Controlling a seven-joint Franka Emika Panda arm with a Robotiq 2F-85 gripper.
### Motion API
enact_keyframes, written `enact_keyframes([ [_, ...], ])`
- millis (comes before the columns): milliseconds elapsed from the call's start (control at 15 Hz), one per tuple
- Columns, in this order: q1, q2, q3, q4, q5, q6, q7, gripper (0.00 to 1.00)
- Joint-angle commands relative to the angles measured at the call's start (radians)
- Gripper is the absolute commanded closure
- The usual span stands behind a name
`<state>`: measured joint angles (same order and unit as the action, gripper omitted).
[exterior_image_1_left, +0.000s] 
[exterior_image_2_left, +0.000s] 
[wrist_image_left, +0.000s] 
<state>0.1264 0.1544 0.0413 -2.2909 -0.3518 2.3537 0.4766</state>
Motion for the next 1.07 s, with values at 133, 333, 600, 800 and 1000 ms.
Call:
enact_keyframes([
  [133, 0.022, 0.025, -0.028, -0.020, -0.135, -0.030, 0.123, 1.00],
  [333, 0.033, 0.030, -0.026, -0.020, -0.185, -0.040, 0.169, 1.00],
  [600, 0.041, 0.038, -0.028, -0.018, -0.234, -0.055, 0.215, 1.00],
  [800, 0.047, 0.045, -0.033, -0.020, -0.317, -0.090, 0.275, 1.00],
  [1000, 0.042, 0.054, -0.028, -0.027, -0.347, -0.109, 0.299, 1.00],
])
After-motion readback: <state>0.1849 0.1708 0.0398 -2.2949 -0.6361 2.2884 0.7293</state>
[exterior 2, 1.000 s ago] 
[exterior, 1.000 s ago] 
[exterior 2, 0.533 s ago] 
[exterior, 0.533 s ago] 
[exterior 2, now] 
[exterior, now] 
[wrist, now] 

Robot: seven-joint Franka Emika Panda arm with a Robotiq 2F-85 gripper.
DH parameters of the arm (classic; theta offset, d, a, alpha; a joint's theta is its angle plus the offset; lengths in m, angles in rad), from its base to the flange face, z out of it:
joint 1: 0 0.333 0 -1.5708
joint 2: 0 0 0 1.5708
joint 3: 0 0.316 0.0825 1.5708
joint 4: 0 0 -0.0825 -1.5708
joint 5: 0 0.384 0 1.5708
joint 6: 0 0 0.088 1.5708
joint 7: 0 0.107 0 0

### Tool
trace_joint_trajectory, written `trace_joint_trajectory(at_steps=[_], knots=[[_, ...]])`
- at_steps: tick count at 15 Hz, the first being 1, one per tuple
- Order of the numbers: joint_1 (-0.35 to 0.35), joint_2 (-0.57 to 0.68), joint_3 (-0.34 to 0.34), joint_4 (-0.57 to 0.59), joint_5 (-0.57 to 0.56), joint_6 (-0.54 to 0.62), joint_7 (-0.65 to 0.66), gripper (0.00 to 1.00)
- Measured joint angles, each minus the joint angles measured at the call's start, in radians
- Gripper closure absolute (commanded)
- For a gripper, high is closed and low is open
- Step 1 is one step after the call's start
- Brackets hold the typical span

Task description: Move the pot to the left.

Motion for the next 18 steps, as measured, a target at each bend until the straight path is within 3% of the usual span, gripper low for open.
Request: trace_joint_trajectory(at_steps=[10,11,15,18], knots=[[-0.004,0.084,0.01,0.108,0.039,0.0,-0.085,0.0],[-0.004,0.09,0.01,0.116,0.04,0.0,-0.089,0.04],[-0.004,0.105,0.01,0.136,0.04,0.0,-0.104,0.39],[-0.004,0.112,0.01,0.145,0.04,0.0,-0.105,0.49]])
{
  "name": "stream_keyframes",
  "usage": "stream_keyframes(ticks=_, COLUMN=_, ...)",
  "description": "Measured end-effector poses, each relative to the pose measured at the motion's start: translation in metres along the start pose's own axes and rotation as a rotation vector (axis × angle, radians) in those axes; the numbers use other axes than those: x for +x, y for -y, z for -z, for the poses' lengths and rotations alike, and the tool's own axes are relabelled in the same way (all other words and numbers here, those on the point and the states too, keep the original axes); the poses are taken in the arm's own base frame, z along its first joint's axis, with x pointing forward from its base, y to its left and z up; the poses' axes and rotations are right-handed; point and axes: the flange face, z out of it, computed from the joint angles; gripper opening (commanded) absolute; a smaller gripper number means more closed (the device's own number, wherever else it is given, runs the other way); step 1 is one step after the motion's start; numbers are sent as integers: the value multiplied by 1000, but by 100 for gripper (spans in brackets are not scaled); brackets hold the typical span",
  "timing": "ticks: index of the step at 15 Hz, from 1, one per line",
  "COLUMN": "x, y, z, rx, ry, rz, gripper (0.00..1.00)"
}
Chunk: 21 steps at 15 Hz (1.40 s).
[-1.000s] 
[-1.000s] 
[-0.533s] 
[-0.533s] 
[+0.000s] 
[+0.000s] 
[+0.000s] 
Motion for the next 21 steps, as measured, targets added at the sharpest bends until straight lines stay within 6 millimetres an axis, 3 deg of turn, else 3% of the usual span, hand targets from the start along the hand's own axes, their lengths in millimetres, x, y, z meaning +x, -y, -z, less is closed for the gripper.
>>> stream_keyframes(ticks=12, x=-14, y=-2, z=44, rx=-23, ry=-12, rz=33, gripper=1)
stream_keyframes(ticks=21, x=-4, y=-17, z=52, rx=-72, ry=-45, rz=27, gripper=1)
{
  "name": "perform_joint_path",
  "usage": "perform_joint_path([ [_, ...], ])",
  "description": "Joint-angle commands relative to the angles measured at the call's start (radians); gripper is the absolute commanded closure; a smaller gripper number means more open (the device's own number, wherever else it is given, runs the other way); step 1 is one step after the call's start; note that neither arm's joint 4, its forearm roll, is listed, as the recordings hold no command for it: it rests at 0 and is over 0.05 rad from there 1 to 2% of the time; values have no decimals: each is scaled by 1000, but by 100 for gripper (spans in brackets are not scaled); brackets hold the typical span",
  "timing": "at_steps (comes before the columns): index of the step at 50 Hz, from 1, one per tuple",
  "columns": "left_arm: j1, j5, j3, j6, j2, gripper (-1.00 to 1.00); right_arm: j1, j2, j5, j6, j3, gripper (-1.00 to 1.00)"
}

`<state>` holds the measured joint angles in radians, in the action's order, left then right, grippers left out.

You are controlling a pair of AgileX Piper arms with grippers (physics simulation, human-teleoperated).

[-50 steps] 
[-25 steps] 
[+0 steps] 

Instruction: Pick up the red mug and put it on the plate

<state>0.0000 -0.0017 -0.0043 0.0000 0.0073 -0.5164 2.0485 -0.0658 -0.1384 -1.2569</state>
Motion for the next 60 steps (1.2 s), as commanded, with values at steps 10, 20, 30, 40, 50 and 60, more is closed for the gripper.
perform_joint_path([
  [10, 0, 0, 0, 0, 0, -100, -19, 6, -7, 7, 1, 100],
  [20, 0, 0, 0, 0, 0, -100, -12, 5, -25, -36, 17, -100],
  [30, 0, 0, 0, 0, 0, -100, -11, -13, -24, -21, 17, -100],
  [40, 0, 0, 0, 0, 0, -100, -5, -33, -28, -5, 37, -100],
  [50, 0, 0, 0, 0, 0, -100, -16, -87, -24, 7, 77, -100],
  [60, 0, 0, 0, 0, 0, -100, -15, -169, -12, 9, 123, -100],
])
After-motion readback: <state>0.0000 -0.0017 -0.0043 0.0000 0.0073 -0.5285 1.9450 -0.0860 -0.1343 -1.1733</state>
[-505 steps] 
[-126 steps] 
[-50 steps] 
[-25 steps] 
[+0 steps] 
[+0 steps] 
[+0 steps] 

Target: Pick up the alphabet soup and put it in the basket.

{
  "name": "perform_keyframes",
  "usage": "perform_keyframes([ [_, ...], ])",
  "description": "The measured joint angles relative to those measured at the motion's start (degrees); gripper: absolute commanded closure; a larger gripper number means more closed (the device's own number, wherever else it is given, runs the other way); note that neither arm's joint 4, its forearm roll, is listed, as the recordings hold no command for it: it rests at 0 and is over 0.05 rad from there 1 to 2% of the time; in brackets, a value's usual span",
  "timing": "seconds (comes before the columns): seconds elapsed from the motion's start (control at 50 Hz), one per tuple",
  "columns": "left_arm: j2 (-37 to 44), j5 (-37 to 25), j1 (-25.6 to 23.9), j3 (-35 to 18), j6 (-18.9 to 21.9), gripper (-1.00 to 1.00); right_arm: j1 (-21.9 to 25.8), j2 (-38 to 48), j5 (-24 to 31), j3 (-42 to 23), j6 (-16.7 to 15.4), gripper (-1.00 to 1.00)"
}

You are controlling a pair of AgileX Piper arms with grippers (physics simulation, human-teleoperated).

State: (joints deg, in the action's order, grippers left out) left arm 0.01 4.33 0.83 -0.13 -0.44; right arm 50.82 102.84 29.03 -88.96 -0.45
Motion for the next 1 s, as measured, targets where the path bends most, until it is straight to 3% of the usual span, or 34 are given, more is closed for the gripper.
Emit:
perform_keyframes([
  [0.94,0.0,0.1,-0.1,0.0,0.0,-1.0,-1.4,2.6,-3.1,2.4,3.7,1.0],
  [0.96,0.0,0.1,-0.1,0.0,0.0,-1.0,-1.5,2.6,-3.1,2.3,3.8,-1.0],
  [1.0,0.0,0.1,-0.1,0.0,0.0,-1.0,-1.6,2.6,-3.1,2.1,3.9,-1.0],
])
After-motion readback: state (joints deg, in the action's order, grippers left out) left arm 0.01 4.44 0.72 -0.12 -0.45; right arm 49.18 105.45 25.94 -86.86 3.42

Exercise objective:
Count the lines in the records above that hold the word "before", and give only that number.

Result below:
3